_Stored items:_
● ● ● ● ●

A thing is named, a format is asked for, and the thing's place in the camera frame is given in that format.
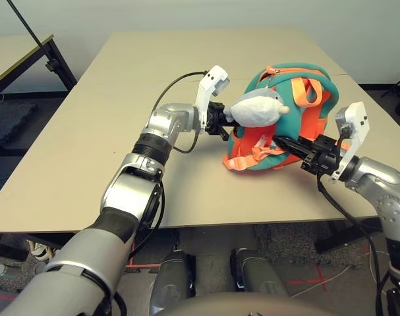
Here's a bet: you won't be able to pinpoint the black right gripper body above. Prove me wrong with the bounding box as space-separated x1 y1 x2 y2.
300 134 344 175

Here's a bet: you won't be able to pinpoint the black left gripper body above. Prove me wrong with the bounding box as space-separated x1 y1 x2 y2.
204 101 233 141

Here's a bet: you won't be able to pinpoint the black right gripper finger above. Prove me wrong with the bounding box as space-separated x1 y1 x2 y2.
273 136 314 159

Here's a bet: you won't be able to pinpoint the grey white plush shark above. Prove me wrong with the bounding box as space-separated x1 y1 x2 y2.
223 89 291 128

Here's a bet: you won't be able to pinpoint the teal and orange backpack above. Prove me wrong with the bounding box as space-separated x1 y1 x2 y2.
221 62 349 172

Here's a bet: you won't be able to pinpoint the black table foot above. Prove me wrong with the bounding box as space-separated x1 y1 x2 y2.
313 219 384 254

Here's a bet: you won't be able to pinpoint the speckled grey floor mat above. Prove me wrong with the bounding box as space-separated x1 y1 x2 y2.
254 222 385 267
0 253 49 290

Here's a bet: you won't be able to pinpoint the red floor tape cross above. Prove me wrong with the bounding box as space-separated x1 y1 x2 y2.
287 263 329 292

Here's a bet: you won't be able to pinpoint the grey right robot leg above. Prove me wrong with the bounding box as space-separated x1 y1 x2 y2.
230 247 289 316

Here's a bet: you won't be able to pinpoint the grey robot leg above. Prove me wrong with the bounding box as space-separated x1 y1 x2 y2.
230 247 289 316
150 248 197 316

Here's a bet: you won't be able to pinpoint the red floor tape lines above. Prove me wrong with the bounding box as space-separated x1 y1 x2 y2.
125 256 161 268

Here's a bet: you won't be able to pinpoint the grey left robot leg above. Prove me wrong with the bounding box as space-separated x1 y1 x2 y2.
150 248 197 316

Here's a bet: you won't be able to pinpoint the grey robot torso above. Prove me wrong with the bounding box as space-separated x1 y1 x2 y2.
159 291 289 316

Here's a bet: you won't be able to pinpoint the thin black pole with clamp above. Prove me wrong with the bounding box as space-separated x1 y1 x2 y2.
7 0 61 72

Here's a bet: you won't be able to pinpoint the dark foam floor pad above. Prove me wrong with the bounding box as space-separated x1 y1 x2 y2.
0 101 38 147

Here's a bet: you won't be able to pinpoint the beige side table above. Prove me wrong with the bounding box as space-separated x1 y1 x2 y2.
0 33 78 99

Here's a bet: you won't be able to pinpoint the white black striped shoe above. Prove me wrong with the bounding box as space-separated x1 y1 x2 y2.
26 239 57 264

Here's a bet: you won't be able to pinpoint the grey cylinder can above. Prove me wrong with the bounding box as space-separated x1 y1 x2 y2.
0 263 16 280

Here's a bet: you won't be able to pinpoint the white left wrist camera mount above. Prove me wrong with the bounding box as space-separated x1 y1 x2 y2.
194 65 232 134

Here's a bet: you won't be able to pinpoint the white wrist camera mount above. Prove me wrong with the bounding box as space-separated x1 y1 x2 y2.
194 65 232 134
331 101 371 180

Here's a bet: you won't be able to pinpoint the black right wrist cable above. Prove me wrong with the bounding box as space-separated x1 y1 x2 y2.
316 130 397 316

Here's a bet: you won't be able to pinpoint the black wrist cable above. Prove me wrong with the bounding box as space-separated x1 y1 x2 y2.
154 70 210 155
316 130 397 316

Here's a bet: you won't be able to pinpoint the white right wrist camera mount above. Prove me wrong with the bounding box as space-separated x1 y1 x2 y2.
331 101 371 180

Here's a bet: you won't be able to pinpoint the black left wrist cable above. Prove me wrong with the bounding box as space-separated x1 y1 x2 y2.
154 70 210 155

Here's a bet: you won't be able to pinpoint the white floor cable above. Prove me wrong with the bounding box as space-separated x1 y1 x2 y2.
291 273 347 299

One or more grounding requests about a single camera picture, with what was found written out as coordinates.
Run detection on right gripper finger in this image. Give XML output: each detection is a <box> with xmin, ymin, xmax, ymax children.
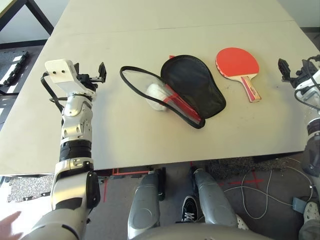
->
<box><xmin>300</xmin><ymin>59</ymin><xmax>313</xmax><ymax>76</ymax></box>
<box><xmin>277</xmin><ymin>57</ymin><xmax>292</xmax><ymax>82</ymax></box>

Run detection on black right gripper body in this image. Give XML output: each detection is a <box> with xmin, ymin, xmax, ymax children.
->
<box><xmin>287</xmin><ymin>72</ymin><xmax>313</xmax><ymax>89</ymax></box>

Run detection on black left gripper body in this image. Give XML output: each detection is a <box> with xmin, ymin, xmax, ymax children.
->
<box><xmin>79</xmin><ymin>73</ymin><xmax>101</xmax><ymax>94</ymax></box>

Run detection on red ping-pong paddle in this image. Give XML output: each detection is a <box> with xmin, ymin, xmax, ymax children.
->
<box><xmin>215</xmin><ymin>46</ymin><xmax>263</xmax><ymax>103</ymax></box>

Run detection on white stuffed cloth ball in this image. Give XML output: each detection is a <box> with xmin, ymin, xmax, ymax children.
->
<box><xmin>145</xmin><ymin>83</ymin><xmax>168</xmax><ymax>112</ymax></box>

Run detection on red black paddle case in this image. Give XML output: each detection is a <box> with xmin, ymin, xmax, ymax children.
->
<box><xmin>119</xmin><ymin>54</ymin><xmax>227</xmax><ymax>130</ymax></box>

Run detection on bystander bare hand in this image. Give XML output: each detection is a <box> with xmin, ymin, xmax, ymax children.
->
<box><xmin>0</xmin><ymin>211</ymin><xmax>25</xmax><ymax>240</ymax></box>

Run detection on red tape outline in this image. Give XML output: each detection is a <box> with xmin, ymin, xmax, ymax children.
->
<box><xmin>101</xmin><ymin>168</ymin><xmax>151</xmax><ymax>204</ymax></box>

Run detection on red tape cross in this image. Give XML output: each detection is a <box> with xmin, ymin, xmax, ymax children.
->
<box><xmin>229</xmin><ymin>171</ymin><xmax>264</xmax><ymax>188</ymax></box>

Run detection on dark speckled foam mat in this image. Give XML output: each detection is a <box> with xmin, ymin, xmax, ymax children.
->
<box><xmin>205</xmin><ymin>155</ymin><xmax>305</xmax><ymax>176</ymax></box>

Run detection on grey speckled foam mat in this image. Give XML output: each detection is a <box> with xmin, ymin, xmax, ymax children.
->
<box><xmin>6</xmin><ymin>174</ymin><xmax>55</xmax><ymax>204</ymax></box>

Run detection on grey-blue power adapter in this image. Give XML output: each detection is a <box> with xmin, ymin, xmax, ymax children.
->
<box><xmin>292</xmin><ymin>196</ymin><xmax>307</xmax><ymax>214</ymax></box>

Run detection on white perforated clog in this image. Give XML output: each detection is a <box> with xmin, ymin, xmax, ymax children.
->
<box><xmin>303</xmin><ymin>201</ymin><xmax>320</xmax><ymax>225</ymax></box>
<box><xmin>235</xmin><ymin>214</ymin><xmax>250</xmax><ymax>231</ymax></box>

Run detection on grey robot left leg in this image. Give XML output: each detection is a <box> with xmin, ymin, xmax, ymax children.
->
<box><xmin>127</xmin><ymin>170</ymin><xmax>161</xmax><ymax>236</ymax></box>

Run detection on grey robot leg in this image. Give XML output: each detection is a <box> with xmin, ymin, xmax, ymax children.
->
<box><xmin>193</xmin><ymin>167</ymin><xmax>239</xmax><ymax>229</ymax></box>
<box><xmin>127</xmin><ymin>170</ymin><xmax>161</xmax><ymax>236</ymax></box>

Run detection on grey robot right leg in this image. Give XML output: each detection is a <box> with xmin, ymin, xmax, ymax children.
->
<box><xmin>193</xmin><ymin>167</ymin><xmax>239</xmax><ymax>229</ymax></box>

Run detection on bystander grey trouser leg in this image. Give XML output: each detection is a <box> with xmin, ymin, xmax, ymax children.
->
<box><xmin>298</xmin><ymin>221</ymin><xmax>320</xmax><ymax>240</ymax></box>

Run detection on black lace-up sneaker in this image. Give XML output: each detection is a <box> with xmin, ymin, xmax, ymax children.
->
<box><xmin>180</xmin><ymin>195</ymin><xmax>200</xmax><ymax>224</ymax></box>

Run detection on grey robot torso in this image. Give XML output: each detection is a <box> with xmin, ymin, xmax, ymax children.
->
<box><xmin>127</xmin><ymin>221</ymin><xmax>276</xmax><ymax>240</ymax></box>

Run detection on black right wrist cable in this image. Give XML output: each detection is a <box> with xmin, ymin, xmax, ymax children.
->
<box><xmin>294</xmin><ymin>54</ymin><xmax>320</xmax><ymax>111</ymax></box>

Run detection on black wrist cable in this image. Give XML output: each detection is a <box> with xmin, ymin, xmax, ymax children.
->
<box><xmin>40</xmin><ymin>71</ymin><xmax>66</xmax><ymax>113</ymax></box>
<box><xmin>294</xmin><ymin>54</ymin><xmax>320</xmax><ymax>111</ymax></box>

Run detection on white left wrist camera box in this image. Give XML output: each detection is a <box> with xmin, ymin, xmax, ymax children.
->
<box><xmin>44</xmin><ymin>58</ymin><xmax>87</xmax><ymax>95</ymax></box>

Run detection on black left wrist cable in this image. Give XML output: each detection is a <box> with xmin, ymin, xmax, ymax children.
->
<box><xmin>40</xmin><ymin>71</ymin><xmax>66</xmax><ymax>113</ymax></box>

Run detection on black frame side table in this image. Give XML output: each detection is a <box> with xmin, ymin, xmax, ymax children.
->
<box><xmin>0</xmin><ymin>0</ymin><xmax>55</xmax><ymax>39</ymax></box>

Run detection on white floor cable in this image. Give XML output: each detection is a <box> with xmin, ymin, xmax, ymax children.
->
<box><xmin>289</xmin><ymin>156</ymin><xmax>315</xmax><ymax>201</ymax></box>
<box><xmin>223</xmin><ymin>169</ymin><xmax>295</xmax><ymax>219</ymax></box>

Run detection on black upright post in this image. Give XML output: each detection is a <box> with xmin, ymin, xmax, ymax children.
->
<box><xmin>155</xmin><ymin>166</ymin><xmax>167</xmax><ymax>201</ymax></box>

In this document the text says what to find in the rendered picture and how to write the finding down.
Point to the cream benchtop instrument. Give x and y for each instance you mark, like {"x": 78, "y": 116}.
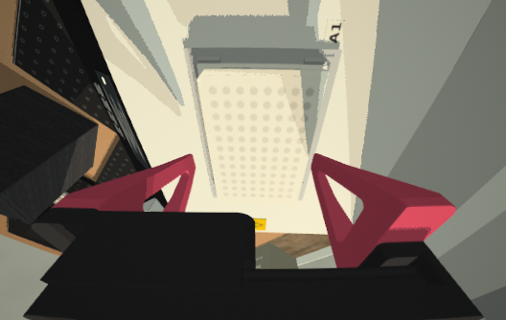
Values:
{"x": 416, "y": 92}

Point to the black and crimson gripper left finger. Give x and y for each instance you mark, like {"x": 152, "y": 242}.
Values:
{"x": 128, "y": 193}

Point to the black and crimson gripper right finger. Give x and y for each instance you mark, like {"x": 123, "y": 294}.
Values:
{"x": 393, "y": 211}

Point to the white well plate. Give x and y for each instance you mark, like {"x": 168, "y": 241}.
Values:
{"x": 260, "y": 120}

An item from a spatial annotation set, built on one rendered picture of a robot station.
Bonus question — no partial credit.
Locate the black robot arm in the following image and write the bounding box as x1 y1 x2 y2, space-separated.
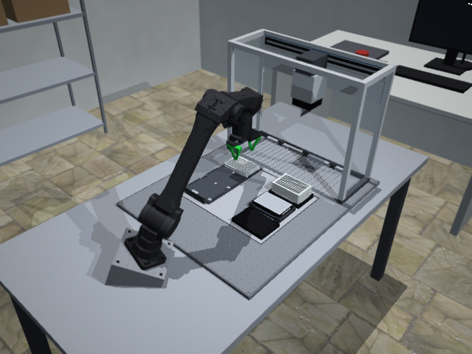
124 87 263 271

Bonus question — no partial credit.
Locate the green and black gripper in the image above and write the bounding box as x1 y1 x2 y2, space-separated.
226 122 262 161

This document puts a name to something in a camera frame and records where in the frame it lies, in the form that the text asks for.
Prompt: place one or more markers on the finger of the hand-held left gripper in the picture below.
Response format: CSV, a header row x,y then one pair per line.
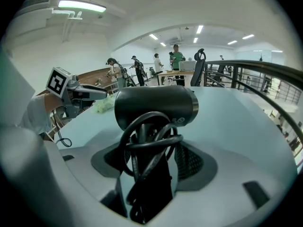
x,y
92,86
94,94

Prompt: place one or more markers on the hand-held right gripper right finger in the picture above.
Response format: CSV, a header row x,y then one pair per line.
x,y
236,167

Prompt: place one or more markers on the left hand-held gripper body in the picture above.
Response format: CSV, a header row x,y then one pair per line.
x,y
58,81

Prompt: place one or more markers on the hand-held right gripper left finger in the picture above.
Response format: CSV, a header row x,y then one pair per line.
x,y
80,164

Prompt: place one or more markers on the pale floral cloth bag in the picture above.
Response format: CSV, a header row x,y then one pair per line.
x,y
104,105

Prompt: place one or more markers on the black hair dryer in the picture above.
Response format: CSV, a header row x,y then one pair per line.
x,y
154,105

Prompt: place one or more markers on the person's left forearm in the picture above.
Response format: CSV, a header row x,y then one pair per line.
x,y
38,112

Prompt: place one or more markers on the wooden office desk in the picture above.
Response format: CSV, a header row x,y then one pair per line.
x,y
170,73

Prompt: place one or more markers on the long ceiling lamp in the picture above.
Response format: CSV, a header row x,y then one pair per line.
x,y
81,5

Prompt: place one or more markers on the white printer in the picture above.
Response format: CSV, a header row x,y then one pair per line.
x,y
187,65

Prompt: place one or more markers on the black metal railing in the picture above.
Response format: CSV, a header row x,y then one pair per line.
x,y
265,67

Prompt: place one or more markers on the black office chair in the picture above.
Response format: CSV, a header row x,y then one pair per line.
x,y
198,70

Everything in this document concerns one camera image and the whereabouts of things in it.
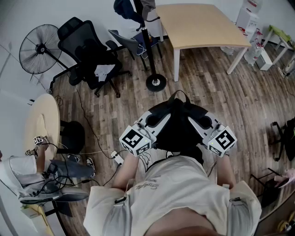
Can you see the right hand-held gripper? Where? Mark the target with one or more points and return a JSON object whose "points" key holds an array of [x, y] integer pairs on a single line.
{"points": [[222, 141]]}

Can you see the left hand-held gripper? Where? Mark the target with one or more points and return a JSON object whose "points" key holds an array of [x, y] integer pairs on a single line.
{"points": [[134, 141]]}

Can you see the grey and black bag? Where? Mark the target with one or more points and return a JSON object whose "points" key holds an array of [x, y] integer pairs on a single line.
{"points": [[179, 129]]}

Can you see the black coat rack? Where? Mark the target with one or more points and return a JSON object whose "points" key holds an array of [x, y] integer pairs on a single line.
{"points": [[147, 46]]}

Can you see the person's right forearm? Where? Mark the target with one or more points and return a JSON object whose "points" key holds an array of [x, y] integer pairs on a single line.
{"points": [[225, 170]]}

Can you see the person's left forearm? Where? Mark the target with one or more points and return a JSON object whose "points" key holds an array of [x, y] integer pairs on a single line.
{"points": [[125, 170]]}

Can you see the white power strip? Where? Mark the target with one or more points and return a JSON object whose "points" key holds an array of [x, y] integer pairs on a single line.
{"points": [[116, 157]]}

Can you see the person's beige shirt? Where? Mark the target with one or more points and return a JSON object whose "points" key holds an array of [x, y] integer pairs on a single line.
{"points": [[175, 184]]}

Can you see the white papers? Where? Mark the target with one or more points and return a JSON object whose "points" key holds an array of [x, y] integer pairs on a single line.
{"points": [[103, 71]]}

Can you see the clear water jug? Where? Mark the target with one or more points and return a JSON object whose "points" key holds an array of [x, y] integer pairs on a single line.
{"points": [[253, 4], [228, 50], [253, 54], [258, 37]]}

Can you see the black swivel chair base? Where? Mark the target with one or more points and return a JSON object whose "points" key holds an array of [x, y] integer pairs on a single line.
{"points": [[284, 138]]}

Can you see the black stool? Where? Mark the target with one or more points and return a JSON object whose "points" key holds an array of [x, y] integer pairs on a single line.
{"points": [[71, 136]]}

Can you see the white box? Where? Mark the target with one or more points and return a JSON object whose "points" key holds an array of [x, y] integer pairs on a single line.
{"points": [[264, 60]]}

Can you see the grey chair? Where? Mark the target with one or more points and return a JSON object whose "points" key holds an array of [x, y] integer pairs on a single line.
{"points": [[125, 41]]}

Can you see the light wooden table white legs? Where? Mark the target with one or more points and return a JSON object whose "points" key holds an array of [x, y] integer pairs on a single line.
{"points": [[198, 25]]}

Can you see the black mesh office chair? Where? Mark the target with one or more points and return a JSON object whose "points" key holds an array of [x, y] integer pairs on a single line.
{"points": [[85, 48]]}

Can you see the round wooden table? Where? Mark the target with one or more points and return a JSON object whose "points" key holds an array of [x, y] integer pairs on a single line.
{"points": [[43, 124]]}

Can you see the white water dispenser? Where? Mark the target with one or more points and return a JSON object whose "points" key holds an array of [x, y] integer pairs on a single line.
{"points": [[247, 19]]}

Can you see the green-topped small table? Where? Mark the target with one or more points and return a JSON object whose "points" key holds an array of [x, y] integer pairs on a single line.
{"points": [[280, 33]]}

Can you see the grey hanging garment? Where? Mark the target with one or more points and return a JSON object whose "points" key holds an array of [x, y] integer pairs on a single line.
{"points": [[148, 7]]}

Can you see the dark blue hanging garment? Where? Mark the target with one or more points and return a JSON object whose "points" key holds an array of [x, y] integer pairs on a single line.
{"points": [[124, 9]]}

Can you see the grey laptop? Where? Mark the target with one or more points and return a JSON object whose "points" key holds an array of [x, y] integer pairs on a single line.
{"points": [[57, 194]]}

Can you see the yellow bananas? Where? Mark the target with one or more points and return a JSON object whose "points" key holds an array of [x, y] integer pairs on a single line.
{"points": [[287, 222]]}

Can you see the black floor fan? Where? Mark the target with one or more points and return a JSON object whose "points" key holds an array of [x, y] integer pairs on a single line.
{"points": [[40, 49]]}

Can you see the black metal frame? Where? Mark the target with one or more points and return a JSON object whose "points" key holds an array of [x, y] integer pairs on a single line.
{"points": [[267, 191]]}

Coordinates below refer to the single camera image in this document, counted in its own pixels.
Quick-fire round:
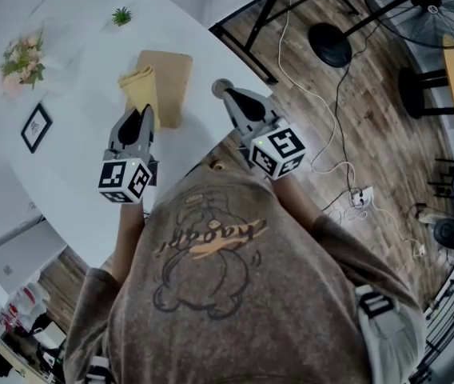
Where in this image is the long white cable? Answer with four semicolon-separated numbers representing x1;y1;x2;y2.
277;0;358;194

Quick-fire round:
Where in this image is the white power strip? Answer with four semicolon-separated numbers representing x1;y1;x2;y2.
348;186;374;210

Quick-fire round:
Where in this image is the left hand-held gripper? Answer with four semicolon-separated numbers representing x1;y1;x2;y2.
98;103;160;206

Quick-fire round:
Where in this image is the pink artificial flower bouquet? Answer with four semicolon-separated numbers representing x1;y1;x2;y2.
0;26;48;99

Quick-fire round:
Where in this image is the black fan cable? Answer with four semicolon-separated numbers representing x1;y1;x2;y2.
334;64;356;194

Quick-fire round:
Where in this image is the white strap black buckle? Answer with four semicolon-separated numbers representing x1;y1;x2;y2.
86;354;112;384
354;284;426;384

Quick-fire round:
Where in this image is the black metal stand frame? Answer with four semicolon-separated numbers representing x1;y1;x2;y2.
209;0;362;86

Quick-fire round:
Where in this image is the black metal rack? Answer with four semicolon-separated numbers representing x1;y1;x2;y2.
410;262;454;384

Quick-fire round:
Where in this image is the yellow cloth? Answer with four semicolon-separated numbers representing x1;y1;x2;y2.
117;65;161;132

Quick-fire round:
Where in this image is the thin black floor cable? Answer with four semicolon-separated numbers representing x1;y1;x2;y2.
322;194;352;211

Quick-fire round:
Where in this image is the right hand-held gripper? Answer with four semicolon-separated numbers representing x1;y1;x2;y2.
222;88;307;181

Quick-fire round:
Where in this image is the large white box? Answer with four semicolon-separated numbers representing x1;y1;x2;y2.
0;220;68;295

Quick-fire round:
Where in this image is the tan notebook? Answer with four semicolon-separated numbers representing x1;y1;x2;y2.
126;50;194;130

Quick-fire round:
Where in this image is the person's right forearm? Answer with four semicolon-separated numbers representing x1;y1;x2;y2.
270;176;322;231

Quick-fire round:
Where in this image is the person's brown printed t-shirt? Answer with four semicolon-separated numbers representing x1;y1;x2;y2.
62;170;428;384

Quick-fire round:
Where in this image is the white adapter cable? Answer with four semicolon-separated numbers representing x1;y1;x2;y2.
370;202;426;258

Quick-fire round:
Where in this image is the coiled white cable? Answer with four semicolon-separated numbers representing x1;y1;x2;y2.
326;208;368;223

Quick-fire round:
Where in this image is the small green potted plant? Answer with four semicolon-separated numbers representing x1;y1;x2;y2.
110;6;133;27

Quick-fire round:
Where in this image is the black picture frame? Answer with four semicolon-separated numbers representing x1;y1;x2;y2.
20;102;54;154

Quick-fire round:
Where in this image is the pile of red white packages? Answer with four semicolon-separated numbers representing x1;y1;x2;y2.
0;262;48;327

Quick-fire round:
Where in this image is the person's left forearm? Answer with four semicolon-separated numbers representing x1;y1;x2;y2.
110;200;148;286

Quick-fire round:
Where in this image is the black standing fan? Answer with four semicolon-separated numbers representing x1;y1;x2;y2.
308;0;454;70

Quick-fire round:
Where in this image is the white vase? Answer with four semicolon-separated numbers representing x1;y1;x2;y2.
38;60;72;95

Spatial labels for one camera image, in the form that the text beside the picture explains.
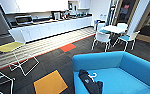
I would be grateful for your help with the white upper kitchen cabinets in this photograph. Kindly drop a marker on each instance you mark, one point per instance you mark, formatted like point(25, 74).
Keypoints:
point(41, 5)

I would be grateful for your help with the dark doorway wooden frame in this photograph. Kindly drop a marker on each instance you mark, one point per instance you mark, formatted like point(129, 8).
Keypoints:
point(134, 16)

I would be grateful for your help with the black garment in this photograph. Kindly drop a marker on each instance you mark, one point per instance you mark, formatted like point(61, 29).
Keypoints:
point(87, 81)

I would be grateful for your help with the white chair teal seat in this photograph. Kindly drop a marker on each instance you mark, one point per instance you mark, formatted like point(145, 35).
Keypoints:
point(122, 25)
point(103, 36)
point(126, 37)
point(101, 26)

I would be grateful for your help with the white square table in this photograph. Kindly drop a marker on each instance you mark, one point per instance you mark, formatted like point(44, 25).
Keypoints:
point(115, 29)

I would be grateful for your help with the black microwave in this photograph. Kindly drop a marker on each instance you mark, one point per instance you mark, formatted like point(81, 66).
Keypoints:
point(23, 20)

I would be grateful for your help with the blue sofa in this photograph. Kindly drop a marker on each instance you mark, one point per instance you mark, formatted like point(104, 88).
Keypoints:
point(124, 81)

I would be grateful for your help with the white kitchen counter cabinets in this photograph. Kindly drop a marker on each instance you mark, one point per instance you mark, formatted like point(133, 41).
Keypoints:
point(51, 28)

● ● ● ● ●

_What is needed:_ Where does "cabinets" appear in the records above? Copy each line that holds it.

_Written answer:_
I would be grateful for your help with the white upper kitchen cabinets in this photograph. Kindly drop a marker on each instance you mark, one point per instance you mark, formatted like point(25, 74).
I would be grateful for your help with the white kitchen counter cabinets in this photograph. Kindly drop a marker on each instance you mark, one point per instance you mark, formatted like point(133, 41).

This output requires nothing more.